Start at the first line of the material below and retype each line through the one containing "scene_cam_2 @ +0", exactly.
(Recorded data Opens)
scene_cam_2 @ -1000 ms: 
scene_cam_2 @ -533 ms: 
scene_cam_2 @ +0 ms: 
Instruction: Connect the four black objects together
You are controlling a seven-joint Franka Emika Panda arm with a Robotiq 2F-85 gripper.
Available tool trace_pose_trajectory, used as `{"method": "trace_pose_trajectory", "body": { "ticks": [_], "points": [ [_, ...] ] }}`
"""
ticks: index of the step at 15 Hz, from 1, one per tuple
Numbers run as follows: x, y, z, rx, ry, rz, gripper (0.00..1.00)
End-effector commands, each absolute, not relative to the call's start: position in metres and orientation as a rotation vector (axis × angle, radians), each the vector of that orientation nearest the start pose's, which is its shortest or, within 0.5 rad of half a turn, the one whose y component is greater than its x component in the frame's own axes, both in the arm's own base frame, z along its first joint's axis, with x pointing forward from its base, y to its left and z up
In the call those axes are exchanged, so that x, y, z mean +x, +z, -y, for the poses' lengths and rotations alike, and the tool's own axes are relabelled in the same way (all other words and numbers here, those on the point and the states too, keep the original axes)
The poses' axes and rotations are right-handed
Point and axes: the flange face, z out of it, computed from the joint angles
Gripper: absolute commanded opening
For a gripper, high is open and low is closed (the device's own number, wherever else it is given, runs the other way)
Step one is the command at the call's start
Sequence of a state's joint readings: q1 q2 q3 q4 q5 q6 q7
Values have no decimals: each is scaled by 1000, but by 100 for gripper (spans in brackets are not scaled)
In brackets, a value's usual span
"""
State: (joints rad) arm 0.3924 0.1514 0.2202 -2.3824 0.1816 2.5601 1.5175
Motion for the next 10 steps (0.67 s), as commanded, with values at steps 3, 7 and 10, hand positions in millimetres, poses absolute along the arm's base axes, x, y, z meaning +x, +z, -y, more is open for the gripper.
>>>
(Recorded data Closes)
• [Reply]
scene_cam_2 @ -1000 ms: 
scene_cam_2 @ -533 ms: 
scene_cam_2 @ +0 ms: 

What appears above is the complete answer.